The adjacent intersection control information is the intersection control information currently used for control at an intersection adjacent to the intersection 1. The intersection environment information acquisition unit 30 receives and acquires the adjacent intersection control information from the intersection control apparatus installed at the adjacent intersection. In this embodiment, adjacent intersection control information is represented by a 12 bit array as shown in FIG. 6. Alternatively, the adjacent intersection control information may be compressed data that is a compressed 12 bit array or other data formats.

When the adjacent intersection control information acquired by the intersection environment information acquisition unit 30 is not encoded in a 12 bit array, the information conversion unit 31 encodes the adjacent intersection control information and stores it in the 12 bit array.

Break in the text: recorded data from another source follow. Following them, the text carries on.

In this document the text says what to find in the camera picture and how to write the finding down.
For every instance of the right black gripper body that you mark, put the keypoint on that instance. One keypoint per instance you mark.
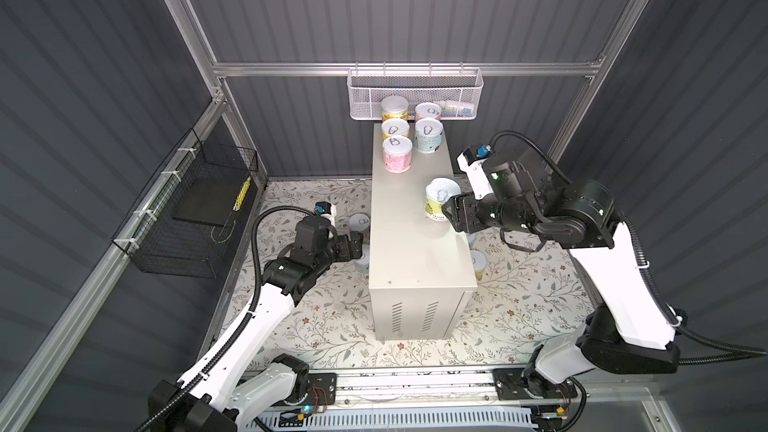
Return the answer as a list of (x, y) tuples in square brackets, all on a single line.
[(469, 213)]

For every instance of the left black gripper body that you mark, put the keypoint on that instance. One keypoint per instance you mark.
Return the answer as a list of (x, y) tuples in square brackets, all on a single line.
[(340, 251)]

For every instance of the teal label can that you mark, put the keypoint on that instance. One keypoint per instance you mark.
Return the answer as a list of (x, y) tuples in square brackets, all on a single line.
[(362, 265)]

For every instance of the pink label can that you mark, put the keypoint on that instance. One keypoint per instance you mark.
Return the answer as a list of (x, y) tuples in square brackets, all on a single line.
[(397, 153), (427, 110)]

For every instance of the yellow label can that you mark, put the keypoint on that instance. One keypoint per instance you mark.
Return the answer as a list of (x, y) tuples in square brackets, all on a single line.
[(394, 127)]

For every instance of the green orange label can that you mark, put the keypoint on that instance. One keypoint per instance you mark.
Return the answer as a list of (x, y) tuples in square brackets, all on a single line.
[(394, 107)]

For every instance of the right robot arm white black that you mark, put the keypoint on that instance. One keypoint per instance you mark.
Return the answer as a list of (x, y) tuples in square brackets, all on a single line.
[(633, 330)]

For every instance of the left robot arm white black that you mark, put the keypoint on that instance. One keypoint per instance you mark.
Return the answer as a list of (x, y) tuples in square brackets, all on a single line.
[(212, 395)]

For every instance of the white metal cabinet counter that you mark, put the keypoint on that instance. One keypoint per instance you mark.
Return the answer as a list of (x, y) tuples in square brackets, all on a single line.
[(421, 276)]

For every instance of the floral patterned mat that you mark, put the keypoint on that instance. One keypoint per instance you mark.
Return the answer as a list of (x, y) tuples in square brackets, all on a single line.
[(522, 299)]

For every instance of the tubes in white basket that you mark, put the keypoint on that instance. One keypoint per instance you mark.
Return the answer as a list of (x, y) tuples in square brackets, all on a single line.
[(457, 109)]

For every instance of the white wire mesh basket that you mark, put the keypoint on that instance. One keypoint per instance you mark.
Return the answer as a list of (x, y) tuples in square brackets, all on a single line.
[(368, 86)]

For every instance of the black wire wall basket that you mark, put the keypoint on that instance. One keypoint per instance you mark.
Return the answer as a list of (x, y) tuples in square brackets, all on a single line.
[(187, 227)]

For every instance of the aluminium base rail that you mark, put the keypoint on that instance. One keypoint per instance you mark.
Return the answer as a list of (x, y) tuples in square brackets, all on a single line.
[(464, 398)]

The congestion information indicates a congested road among the plurality of roads connecting to the intersection 1. The intersection environment information acquisition unit 30 can generate the congestion information based on the image information acquired from the camera 23 and then acquires it. The intersection environment information acquisition unit 30 can generate the congestion information based on vehicle information received from the vehicle 2 traveling in the vicinity of the intersection 1 and then acquire it. The congestion information is expressed in the form of text data “31N” indicating the entry road side of the road R3, text data “3OUT” indicating the exit road side of the road R3, or other data formats.

When the congestion information acquired by the intersection environment information acquisition unit 30 is not encoded in a 12 bit array, the information conversion unit 31 encodes the congestion information and stores it in a 12 bit array. For example, when the congestion information is text data “30UT”, the congestion information is converted into exit prohibited information of No. 3 with reference to the exit road congestion resolution information shown in FIG. 14.

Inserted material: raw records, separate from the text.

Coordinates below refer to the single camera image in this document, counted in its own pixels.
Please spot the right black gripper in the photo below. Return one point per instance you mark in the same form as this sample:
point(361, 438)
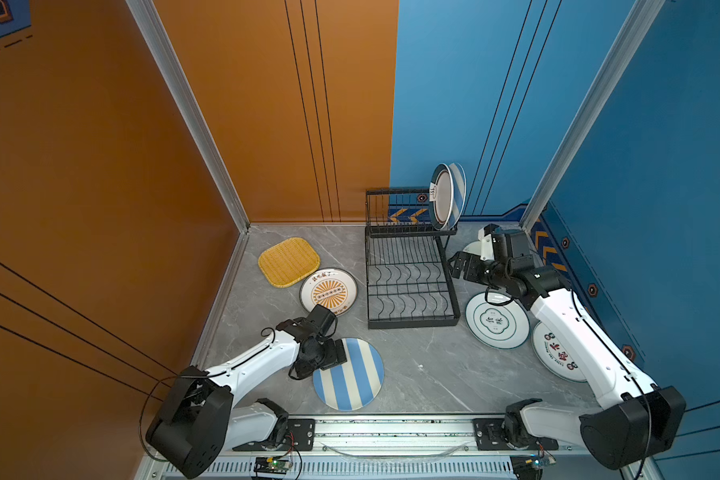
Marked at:
point(472, 262)

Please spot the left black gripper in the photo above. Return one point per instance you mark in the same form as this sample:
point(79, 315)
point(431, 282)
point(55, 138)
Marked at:
point(334, 357)

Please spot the blue striped plate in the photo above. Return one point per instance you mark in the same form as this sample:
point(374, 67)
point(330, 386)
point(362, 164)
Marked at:
point(458, 177)
point(355, 383)

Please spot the black wire dish rack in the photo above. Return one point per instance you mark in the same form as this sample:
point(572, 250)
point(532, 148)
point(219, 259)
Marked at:
point(408, 284)

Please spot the green red rimmed plate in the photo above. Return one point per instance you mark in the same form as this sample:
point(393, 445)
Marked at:
point(441, 190)

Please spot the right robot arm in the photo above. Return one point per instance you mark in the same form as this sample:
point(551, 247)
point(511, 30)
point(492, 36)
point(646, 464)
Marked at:
point(613, 378)

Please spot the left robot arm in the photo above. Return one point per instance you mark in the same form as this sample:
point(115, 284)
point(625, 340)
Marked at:
point(200, 417)

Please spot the white floral plate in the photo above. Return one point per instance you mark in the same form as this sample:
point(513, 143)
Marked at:
point(476, 248)

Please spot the white green emblem plate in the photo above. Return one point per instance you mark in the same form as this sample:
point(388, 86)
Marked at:
point(497, 321)

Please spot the orange sunburst round plate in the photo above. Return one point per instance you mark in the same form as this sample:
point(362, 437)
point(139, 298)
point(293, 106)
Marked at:
point(332, 288)

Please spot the yellow woven square plate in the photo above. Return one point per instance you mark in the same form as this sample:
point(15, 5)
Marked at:
point(288, 262)

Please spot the white plate red characters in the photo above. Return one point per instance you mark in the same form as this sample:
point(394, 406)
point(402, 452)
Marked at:
point(554, 356)

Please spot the left circuit board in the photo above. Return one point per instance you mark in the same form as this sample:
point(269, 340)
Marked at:
point(272, 468)

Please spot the circuit board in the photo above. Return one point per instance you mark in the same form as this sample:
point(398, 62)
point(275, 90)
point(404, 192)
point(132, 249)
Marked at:
point(531, 467)
point(272, 468)

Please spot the right circuit board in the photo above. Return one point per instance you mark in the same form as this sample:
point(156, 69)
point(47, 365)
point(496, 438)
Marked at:
point(531, 467)

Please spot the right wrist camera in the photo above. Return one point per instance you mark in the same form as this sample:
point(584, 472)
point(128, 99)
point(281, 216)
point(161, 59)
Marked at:
point(486, 246)

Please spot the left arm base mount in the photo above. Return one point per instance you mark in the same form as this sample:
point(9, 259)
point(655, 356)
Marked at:
point(299, 432)

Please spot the aluminium front rail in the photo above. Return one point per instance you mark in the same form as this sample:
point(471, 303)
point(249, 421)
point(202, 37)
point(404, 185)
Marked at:
point(396, 435)

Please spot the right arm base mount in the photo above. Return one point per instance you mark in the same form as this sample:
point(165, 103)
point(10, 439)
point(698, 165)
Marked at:
point(491, 434)

The intersection control information generation unit 32 generates at least one intersection control information piece by integrating a plurality of types of the intersection environment information through a bit operation.

The intersection control unit 33 controls the entries of the vehicles 2 into the intersection 1 using at least one intersection control information piece generated by the intersection control information generation unit 32. Specifically, when the intersection control information generation unit 32 generates a plurality of the intersection control information pieces, the intersection control unit 33 selects the intersection control information piece with the highest throughput among the plurality of intersection control information pieces and distributes the selected intersection control information piece to the plurality of vehicles 2 scheduled to pass through the intersection 1. When the intersection control information generation unit 32 generates only one intersection control information piece, the intersection control unit 33 distributes the intersection control information piece to the plurality of vehicles 2 scheduled to pass through the intersection 1. The plurality of vehicles 2 scheduled to pass through the intersection 1 pass through the intersection 1 or wait before the intersection 1 based on the intersection control information piece received from the intersection control unit 33.

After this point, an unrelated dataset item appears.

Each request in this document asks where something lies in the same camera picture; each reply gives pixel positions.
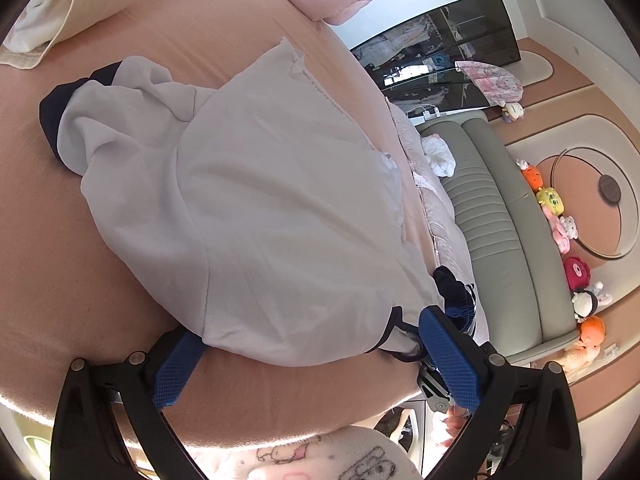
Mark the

Next, the operation of the intersection control apparatus 3 is described with reference to FIGS. 15 to 19.

FIG. 15 shows an outline of an operation flow of the intersection control apparatus 3. As shown in FIG. 15, the intersection control method performed by the intersection control apparatus 3 includes an intersection environment information acquisition step (S100), an information conversion step (S110), an intersection control information generation step (S120), and an intersection control step (S130). The intersection control apparatus 3 typically performs the intersection environment information acquisition step (S100), the information conversion step (S110), the intersection control information generation step (S120), and the intersection control step (S130) every 5 seconds, in the order described. The intersection control apparatus 3 gradually changes the intersection control information currently used for intersection control at the intersection 1 according to the situation that changes from time to time. Specifically, by prohibiting some of the plurality of tracks permitted by the intersection control information currently used for intersection control at the intersection 1 or permitting some of the plurality of tracks prohibited by the intersection control information currently used for intersection control at the intersection 1, the intersection control apparatus 3 gradually changes the intersection control information currently used for intersection control at the intersection 1 according to the situation that changes from time to time. Prohibiting some of the plurality of permitted tracks would enable some of the plurality of prohibited tracks to be permitted instead.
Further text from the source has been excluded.